WHAT YOU HAVE TO DO »
The required output is the lines below from the line containing "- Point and" to the line containing "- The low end", inclusive, retyped exactly. No other lines belong in it.

EXERCISE DATA below:

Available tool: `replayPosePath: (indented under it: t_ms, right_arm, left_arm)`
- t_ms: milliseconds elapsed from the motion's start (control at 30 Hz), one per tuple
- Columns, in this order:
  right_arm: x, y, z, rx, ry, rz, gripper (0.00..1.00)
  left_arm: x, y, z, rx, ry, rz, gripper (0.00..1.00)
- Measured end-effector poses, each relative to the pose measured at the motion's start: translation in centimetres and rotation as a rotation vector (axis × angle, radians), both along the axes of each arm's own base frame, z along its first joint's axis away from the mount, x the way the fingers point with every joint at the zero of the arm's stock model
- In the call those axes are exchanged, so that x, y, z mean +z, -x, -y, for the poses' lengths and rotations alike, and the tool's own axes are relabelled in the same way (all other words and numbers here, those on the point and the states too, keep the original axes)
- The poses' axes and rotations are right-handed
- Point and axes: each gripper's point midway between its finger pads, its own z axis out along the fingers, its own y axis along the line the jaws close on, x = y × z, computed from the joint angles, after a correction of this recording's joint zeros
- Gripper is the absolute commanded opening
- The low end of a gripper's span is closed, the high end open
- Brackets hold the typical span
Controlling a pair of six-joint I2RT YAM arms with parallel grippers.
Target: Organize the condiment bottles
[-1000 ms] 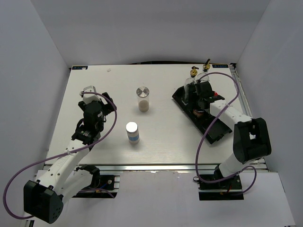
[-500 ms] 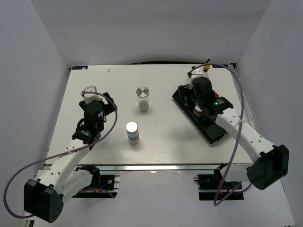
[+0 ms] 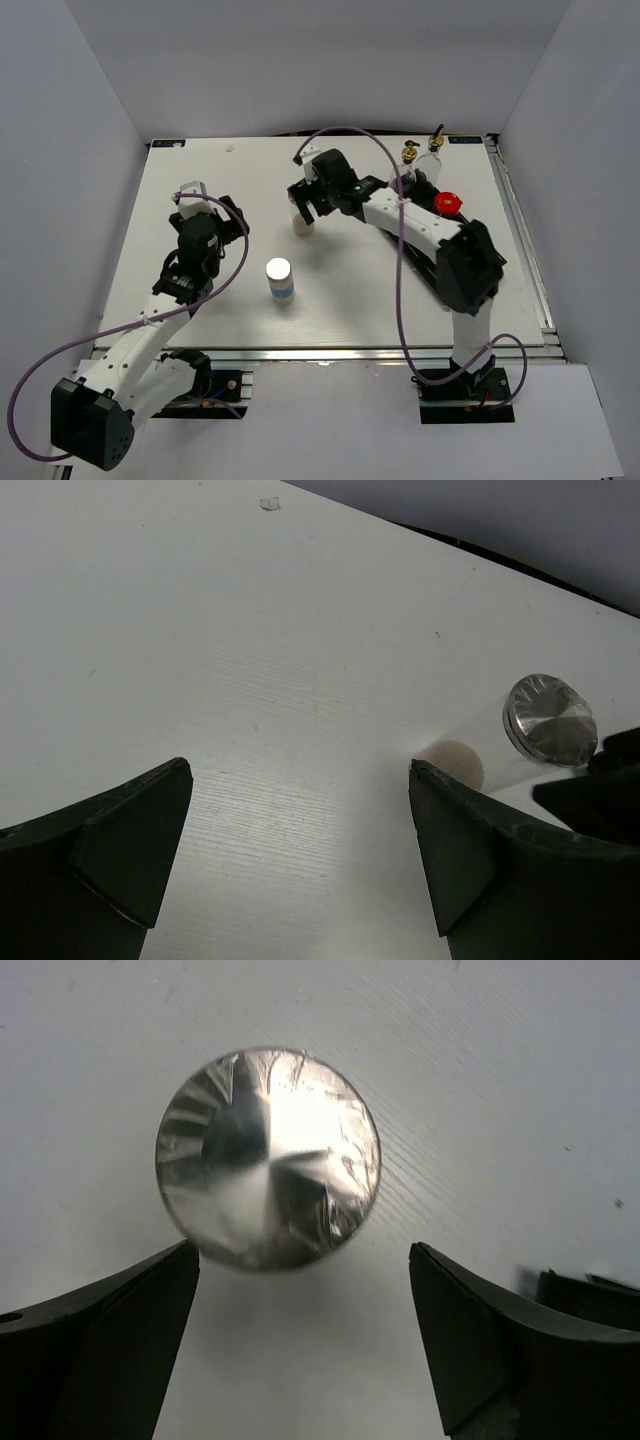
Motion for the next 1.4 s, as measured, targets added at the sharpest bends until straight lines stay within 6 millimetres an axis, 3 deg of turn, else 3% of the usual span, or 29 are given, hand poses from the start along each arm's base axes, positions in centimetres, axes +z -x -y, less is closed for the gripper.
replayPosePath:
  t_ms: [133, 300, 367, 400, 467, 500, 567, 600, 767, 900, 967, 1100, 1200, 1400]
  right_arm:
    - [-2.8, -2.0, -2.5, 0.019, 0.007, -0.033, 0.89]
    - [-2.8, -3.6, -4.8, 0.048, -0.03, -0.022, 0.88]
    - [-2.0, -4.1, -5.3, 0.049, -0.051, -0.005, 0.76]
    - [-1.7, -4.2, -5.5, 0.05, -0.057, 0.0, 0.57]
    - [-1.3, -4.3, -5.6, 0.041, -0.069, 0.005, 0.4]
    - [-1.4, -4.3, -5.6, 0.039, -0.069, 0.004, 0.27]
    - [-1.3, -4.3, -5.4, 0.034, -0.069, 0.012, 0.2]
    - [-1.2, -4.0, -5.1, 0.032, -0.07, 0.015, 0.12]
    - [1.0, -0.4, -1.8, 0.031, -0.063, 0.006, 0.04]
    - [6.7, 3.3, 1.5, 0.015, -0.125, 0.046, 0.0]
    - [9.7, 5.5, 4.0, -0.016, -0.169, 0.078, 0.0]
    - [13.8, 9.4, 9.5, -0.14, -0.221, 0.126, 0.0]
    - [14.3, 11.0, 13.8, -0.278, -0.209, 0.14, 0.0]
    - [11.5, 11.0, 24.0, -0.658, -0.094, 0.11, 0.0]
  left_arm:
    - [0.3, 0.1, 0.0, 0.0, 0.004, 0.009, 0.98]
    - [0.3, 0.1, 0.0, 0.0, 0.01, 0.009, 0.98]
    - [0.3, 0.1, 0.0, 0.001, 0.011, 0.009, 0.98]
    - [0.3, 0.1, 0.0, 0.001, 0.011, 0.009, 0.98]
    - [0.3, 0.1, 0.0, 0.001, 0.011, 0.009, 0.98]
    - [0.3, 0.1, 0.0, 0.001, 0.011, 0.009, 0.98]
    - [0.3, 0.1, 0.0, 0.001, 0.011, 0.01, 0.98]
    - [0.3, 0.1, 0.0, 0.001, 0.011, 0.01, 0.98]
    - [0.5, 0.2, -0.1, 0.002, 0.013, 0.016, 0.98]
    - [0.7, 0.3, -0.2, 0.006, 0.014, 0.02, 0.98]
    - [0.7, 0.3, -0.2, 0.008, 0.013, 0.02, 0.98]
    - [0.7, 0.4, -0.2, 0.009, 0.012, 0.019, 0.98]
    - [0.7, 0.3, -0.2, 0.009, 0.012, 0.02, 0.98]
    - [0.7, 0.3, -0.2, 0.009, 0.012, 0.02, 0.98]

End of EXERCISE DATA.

ANSWER FOR THIS EXERCISE »
- Point and axes: each gripper's point midway between its finger pads, its own z axis out along the fingers, its own y axis along the line the jaws close on, x = y × z, computed from the joint angles, after a correction of this recording's joint zeros
- Gripper is the absolute commanded opening
- The low end of a gripper's span is closed, the high end open

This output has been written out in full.